The Canadian version of the Victoria Cross was first created in 1993, to honour veterans in the same way the original Victoria Cross did during the two world wars.
Since then, every country in the Commonwealth, except Canada, has awarded the decoration for exceptional valour in an armed conflict.
Now, 25 of Canada’s most highly-decorated veterans are being considered as potential recipients of the award.
Lumsden-Morse MLA Blaine McLeod, who serves as the provincial military liaison, said the legislature carried a unanimous motion on Dec. 4 supporting the efforts of a committee pressing for a review of the files of people who have been nominated by peers and superior officers.
One of them is William MacDonald of Regina, who retired as a master warrant officer in 2015.
Born in North Bay, Ont. in 1973, MacDonald moved to Regina with his family before he was a year old and joined the Royal Regina Rifles while still in high school. He stayed with the regiment until 1994, graduating from Sheldon Williams Collegiate.
“My mom was a single parent and didn't have a lot of money, and she was kind of harassing me to get a job,” MacDonald recalled in an interview with CBC Saskatchewan.
“I didn't know anything about [the military], like nothing. And I thought, well, it sounds pretty cool. You get to be outside and shoot guns and they give you money for it. So why the hell not, right?”
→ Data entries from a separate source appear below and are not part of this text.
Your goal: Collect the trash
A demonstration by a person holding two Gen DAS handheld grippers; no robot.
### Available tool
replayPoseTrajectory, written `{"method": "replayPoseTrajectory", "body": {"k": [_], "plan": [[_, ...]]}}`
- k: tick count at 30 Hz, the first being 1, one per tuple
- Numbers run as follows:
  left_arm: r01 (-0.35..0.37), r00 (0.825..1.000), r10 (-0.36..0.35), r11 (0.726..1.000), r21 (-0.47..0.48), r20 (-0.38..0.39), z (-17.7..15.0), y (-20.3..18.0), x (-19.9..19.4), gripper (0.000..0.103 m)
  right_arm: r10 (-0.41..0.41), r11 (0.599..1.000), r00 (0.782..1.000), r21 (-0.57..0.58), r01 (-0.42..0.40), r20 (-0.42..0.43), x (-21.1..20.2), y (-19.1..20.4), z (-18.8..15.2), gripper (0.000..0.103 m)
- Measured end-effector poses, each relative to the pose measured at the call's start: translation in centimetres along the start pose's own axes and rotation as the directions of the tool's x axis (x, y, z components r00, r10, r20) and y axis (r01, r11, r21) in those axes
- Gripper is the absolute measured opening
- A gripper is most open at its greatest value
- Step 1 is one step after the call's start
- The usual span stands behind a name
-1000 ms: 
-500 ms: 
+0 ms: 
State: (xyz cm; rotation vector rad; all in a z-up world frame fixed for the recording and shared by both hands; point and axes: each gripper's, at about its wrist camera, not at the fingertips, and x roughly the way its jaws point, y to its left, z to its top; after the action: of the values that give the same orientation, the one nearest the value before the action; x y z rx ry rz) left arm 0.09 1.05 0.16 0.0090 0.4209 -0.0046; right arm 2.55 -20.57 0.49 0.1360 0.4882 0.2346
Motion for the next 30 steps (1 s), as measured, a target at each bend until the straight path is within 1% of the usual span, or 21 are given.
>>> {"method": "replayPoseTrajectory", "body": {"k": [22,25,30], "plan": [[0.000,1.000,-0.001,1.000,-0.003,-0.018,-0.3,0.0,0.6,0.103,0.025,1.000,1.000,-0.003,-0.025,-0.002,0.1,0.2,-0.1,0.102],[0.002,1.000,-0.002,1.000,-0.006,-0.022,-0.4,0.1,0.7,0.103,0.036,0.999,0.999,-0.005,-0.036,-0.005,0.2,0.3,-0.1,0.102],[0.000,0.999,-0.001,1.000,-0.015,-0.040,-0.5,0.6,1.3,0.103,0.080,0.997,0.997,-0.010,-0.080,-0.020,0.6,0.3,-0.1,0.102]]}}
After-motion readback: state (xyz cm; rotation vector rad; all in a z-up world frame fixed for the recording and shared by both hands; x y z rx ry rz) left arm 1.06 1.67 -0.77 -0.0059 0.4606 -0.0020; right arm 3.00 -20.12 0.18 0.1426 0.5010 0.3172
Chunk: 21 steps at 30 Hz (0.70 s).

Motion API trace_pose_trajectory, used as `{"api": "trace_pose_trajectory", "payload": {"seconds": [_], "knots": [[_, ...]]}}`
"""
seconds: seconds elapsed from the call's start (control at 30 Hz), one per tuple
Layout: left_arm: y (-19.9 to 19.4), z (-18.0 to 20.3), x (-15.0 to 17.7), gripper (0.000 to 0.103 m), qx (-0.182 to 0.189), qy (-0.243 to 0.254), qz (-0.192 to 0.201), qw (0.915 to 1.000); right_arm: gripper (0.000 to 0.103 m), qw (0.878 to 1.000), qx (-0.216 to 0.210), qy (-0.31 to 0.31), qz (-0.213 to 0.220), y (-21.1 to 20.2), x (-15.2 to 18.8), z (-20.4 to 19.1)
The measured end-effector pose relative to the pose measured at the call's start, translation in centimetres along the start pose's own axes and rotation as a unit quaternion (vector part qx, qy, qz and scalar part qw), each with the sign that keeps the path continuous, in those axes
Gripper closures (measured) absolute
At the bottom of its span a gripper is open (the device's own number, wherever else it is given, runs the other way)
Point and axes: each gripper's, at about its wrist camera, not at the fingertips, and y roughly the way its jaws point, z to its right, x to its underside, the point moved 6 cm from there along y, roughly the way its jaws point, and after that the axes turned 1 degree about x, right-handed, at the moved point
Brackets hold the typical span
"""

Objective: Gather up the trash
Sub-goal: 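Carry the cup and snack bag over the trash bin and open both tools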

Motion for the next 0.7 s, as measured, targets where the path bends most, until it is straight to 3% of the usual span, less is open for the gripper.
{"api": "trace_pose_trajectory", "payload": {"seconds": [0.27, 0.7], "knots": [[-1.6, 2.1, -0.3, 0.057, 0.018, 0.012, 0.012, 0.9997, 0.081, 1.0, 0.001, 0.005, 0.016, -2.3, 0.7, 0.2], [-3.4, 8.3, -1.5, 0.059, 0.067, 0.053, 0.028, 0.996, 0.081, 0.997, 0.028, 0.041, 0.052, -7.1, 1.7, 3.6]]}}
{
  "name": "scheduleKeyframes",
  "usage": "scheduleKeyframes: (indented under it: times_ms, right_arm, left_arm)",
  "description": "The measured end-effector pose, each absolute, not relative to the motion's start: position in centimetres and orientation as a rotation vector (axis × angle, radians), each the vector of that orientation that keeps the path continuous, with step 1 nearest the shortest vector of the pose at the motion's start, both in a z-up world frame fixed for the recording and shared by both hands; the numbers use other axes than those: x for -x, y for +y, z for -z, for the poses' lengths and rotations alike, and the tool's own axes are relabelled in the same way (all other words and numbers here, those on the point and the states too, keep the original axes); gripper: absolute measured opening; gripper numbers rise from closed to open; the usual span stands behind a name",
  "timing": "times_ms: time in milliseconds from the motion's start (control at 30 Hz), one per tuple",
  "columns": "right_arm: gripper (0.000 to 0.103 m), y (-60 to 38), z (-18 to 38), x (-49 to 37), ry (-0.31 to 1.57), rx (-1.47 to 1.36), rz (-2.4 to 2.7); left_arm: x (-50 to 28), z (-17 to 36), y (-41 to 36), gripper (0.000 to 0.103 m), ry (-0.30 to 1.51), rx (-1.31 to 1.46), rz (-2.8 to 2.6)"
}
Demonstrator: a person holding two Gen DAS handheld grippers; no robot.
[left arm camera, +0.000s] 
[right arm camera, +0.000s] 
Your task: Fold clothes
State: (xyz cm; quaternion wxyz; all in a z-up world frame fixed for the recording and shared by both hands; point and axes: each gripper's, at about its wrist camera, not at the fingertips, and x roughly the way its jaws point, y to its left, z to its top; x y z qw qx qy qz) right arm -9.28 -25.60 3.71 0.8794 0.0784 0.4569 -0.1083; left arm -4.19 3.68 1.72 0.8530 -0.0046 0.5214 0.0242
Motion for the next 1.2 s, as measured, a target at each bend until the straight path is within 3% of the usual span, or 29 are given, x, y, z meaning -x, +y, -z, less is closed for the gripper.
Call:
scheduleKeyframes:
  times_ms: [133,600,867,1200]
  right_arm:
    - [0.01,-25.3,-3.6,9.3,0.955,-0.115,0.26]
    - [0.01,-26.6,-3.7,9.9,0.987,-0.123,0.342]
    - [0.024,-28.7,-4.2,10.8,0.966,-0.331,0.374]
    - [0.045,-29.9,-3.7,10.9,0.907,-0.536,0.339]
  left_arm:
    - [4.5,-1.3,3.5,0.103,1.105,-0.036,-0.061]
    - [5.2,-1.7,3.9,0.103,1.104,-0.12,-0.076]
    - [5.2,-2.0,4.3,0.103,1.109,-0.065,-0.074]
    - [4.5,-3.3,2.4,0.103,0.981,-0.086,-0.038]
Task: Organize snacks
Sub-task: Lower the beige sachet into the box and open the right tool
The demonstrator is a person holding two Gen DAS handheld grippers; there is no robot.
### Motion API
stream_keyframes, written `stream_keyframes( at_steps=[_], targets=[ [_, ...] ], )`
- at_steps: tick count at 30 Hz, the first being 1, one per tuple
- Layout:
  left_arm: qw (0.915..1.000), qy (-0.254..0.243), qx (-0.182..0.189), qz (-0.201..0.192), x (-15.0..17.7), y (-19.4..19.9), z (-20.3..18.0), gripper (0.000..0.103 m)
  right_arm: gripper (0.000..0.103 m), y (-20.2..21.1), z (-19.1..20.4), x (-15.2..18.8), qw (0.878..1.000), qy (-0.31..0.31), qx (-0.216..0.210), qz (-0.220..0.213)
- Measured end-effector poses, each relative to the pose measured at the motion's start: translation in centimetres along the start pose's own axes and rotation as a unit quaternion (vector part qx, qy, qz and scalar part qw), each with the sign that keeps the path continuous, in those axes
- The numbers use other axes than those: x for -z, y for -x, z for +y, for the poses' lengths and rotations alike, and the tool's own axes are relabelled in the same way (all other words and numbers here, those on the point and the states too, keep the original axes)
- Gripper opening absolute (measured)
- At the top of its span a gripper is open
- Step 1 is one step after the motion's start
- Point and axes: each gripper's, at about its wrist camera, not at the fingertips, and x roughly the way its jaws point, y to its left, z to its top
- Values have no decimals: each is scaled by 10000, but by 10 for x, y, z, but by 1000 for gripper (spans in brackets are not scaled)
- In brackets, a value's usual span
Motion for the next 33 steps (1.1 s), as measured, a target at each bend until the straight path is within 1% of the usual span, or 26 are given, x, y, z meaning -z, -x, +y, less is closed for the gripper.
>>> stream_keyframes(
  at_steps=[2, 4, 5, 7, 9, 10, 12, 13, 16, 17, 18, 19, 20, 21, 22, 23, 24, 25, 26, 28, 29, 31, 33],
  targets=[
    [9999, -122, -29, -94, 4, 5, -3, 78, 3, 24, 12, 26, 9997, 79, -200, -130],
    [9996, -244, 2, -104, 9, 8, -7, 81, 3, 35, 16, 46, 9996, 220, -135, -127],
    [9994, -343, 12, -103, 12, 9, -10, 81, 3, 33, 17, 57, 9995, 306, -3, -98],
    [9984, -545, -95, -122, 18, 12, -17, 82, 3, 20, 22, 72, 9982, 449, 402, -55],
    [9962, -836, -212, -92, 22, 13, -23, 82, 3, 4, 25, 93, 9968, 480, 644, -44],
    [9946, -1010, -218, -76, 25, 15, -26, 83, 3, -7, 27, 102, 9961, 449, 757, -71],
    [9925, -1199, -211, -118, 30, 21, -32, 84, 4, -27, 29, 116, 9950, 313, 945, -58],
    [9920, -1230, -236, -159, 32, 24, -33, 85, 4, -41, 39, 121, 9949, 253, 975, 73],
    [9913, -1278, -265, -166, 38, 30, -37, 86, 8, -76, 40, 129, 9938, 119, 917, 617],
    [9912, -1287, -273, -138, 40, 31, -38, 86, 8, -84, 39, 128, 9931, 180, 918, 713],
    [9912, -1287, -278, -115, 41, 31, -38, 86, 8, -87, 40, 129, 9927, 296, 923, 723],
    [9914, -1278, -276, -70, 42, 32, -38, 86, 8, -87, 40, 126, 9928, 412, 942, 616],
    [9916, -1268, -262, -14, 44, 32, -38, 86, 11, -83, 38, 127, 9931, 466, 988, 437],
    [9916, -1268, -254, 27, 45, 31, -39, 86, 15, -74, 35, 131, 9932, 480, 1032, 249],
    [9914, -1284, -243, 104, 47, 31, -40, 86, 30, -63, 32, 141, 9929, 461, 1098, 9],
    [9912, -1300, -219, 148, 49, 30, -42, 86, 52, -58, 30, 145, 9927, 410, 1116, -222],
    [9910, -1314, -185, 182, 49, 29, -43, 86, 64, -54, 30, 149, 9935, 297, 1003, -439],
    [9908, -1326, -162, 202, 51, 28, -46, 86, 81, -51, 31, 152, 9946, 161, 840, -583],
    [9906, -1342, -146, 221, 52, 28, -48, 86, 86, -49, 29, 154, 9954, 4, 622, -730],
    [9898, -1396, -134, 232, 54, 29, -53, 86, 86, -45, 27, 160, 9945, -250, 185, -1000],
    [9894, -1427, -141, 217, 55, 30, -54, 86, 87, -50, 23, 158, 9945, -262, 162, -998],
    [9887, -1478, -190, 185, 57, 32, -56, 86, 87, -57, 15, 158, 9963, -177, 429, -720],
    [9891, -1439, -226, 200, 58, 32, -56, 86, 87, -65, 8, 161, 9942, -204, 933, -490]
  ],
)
From the reserves, MacDonald transferred to the regular army's Princess Patricia's Canadian Light Infantry (PPCLI).
He served with the regiment for more than 20 years, deploying multiple times and receiving the Star of Military Valour, which is the second-highest decoration in the Canadian system of honours, for his service in Afghanistan.
On Sept. 3, 2006, he found himself in the midst of what would be later called the Battle of Panjwaii, attached to a platoon at the last minute as a part of Operation Medusa, one of the deadliest operations in recent Canadian military history.
Prior to engagement, a soldier driving an armoured vehicle was killed by a roadside bomb, leaving MacDonald’s platoon to complete the assault on foot.
“What essentially happened was there were 14 Canadians," he recalled. "I was one of them and we did a dismounted assault on an enemy stronghold, not really expecting the volume of enemy fighters that we ran into, and it turned out there were between 200 and 250 of them.”